The pre-colonial history of Northern Nigeria encompasses the history of Northern Nigeria before the advent of European explorers and the subsequent pacification of Northern Nigeria by the British Empire. In pre-historical times, the area known as Northern Nigeria was home to the Kwatarkwashi/Nok culture. Elements of human civilization have also been discovered around the Niger River near Kainji Dam.

==Kabara Period==
Around the 7th century the Kabara Nation under the control of the Kabara's emerged in Northern Nigeria. Around the 9th century an upheaval of unexplained origins saw a transference of power from these matriarchal monarchs and a new set of nations emerged in their place.

==The Fourteen Kingdoms==
In the 9th century a set kingdoms emerged in Northern Nigeria to replace the Kabara Nation, these Kingdoms share a similar ethno-historical dynamic cemented in their belief in a common origin. The lore of the Fourteen Kingdoms unify the diverse heritage of Northern Nigeria into a cohesive system. Seven of these Kingdoms developed from the Kabara legacy of the Hausa people. In the 9th century as vibrant trading centers competing with Kanem-Bornu and Mali slowly developed in the Central Sudan, a set Kingdoms merged dominating the great savannah plains of Hausaland, their primary exports were leather, gold, cloth, salt, kola nuts, animal hides, and henna. The Seven Hausa states included:

- Daura ?–1806
- Kano 998–1807
- Katsina c. 1400–1805
- Zazzau (Zaria) c. 1200–1808
- Gobir ?–1808
- Rano
- Biram c. 1100–1805 (also known as Hadejia)

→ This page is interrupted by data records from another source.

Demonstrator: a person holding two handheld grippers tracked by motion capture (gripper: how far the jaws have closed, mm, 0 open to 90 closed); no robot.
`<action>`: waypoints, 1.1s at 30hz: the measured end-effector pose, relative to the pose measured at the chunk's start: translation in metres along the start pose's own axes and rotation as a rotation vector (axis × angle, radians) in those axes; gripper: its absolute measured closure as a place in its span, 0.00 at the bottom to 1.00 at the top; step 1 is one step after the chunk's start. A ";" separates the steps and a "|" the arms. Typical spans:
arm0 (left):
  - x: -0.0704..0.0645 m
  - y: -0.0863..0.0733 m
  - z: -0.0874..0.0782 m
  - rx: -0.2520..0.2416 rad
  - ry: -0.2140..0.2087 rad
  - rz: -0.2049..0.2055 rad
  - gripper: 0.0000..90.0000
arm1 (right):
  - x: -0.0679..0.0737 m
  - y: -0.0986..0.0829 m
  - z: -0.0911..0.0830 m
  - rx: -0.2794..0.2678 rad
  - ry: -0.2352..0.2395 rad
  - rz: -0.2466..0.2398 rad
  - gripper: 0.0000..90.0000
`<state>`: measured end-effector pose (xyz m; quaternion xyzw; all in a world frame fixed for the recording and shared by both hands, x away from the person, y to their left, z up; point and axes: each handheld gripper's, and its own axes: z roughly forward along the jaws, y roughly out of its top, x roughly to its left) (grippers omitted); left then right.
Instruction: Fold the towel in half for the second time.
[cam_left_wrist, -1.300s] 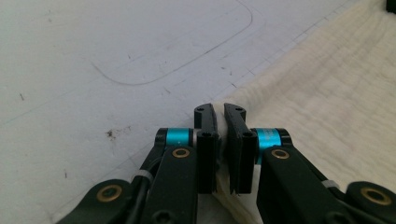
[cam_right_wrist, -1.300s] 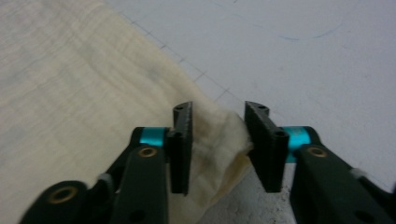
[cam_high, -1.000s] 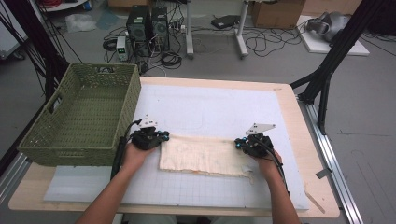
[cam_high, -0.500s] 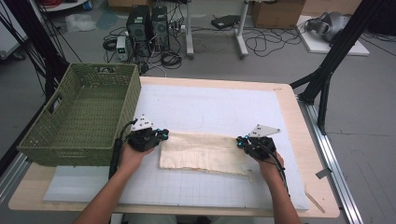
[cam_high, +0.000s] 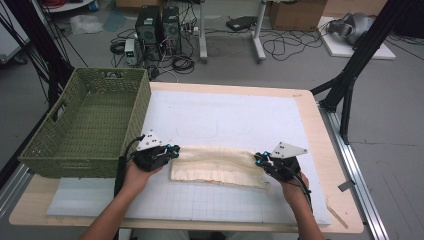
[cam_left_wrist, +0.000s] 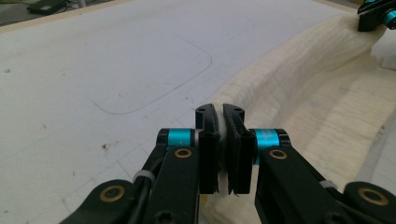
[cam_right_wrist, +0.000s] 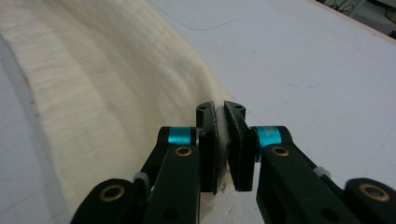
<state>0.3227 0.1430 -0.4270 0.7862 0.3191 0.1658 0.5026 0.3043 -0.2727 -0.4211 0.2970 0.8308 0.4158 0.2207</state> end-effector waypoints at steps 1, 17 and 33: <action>-0.002 -0.001 -0.001 0.002 0.000 0.006 0.93 | 0.002 -0.001 -0.002 -0.001 0.004 -0.003 0.93; -0.015 -0.015 -0.012 0.015 -0.035 0.016 0.91 | 0.019 -0.018 -0.015 -0.012 0.032 -0.005 0.93; -0.014 0.006 -0.030 -0.113 -0.012 -0.078 0.54 | 0.033 -0.026 -0.027 0.012 0.062 -0.046 0.93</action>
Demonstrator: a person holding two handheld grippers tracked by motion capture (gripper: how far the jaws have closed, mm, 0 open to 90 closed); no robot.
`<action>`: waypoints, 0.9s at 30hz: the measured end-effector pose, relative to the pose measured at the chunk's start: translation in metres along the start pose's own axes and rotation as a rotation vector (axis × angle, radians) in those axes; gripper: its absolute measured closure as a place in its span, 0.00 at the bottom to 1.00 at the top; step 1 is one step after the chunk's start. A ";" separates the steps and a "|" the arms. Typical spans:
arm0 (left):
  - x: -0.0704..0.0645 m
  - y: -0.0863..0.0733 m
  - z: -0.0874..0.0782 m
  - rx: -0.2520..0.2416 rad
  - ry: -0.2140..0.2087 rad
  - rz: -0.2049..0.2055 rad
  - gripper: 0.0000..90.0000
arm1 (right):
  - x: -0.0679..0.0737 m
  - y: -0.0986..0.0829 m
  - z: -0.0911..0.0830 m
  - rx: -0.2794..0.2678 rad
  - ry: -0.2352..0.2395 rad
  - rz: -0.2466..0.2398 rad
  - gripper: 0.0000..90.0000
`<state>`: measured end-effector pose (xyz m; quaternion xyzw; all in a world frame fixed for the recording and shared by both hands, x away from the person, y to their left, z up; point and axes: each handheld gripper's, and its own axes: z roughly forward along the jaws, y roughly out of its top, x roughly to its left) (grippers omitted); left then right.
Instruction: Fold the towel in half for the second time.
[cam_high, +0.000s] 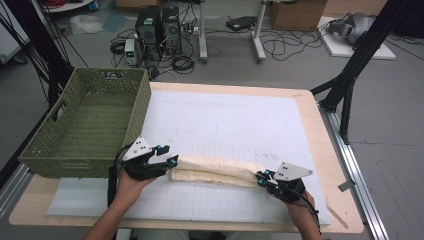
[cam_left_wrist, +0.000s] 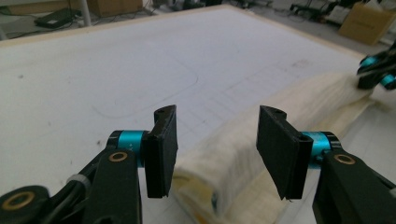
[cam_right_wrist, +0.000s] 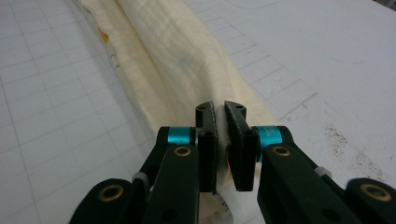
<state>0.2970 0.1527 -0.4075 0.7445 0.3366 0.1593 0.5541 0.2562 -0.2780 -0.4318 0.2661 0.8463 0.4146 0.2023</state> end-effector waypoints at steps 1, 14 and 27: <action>0.000 0.004 0.001 -0.008 -0.007 -0.007 0.54 | 0.000 0.000 0.000 0.000 -0.002 -0.001 0.93; -0.011 -0.021 0.042 0.230 -0.042 0.024 0.76 | 0.000 -0.004 -0.006 0.010 0.015 0.011 0.93; -0.014 -0.031 0.038 0.258 -0.033 0.065 0.76 | -0.005 0.000 -0.019 -0.078 -0.055 0.108 0.57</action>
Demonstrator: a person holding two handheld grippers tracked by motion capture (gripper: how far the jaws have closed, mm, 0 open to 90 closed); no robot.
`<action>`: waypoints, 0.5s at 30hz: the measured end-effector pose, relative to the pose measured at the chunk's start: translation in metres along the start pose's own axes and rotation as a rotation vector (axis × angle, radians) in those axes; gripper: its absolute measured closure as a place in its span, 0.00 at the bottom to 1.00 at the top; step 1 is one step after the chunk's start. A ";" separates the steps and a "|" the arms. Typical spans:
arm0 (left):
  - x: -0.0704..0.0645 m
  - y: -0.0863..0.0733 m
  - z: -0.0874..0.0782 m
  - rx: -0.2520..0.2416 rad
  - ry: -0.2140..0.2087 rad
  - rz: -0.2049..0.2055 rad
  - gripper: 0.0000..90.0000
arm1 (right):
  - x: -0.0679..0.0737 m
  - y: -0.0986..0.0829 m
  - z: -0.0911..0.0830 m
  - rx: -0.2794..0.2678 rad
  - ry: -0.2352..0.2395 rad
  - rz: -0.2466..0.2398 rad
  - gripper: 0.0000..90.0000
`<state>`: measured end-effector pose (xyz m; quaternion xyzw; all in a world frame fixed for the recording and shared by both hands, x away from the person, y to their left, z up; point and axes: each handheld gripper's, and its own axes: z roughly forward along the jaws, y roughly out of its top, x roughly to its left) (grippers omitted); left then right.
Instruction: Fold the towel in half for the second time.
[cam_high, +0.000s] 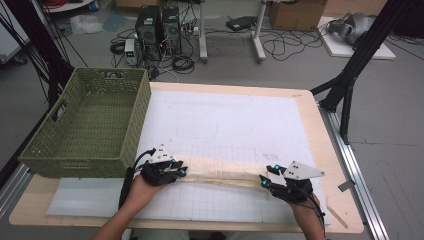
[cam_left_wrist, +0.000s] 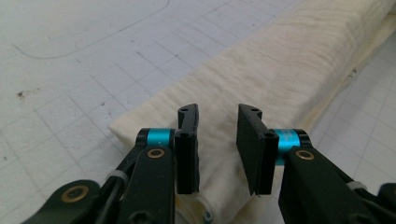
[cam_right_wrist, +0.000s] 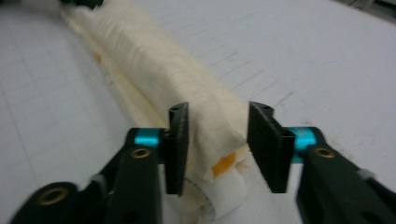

The growth and conquest of the Hausa Bakwai resulted in the founding of additional states with rulers tracing their lineage to a concubine of the Hausa founding father, Bayajidda. Thus they are called the 'Banza Bakwai meaning Bastard Seven. The Banza Bakwai adopted many of the customs and institutions of the Hausa Bakwai but were considered unsanctioned or copy-cat kingdoms by non-Hausa people. These states include:

- Zamfara
- Kebbi
- Yauri (also called Yawuri)
- Gwari (also called Gwariland)
- Kwararafa (a Jukun state)
- Nupe (of the Nupe people)

==Sudanic States==

The Sudanic States emerged from the wake of the upheaval that transformed the system of governance in the central Sudan to patriarchal system. With influence of Islamic Mali Empire, the Hausa Kingdoms were replaced beginning with the Kingdom of Kano by a set of sultanates in the 11th century. The rise of the Sultanates led to series of wars that periodically saw the emergence of organised Empires in Northern Nigeria, by the 17th century, however, these empire had debilitated their economies and have largely stagnated. The parallel rise Fula influence resulted in a wave of ethnic Jihads that saw the rise of the Sokoto Caliphate encompassing much of Northern Nigeria and Northern Cameroon.

==Sokoto Caliphate==
The Sokoto Caliphate emerged from a series of religious campaigns led by the Fula people. By 1809 it had encompassed much of Northern Nigeria and Northern Cameroon.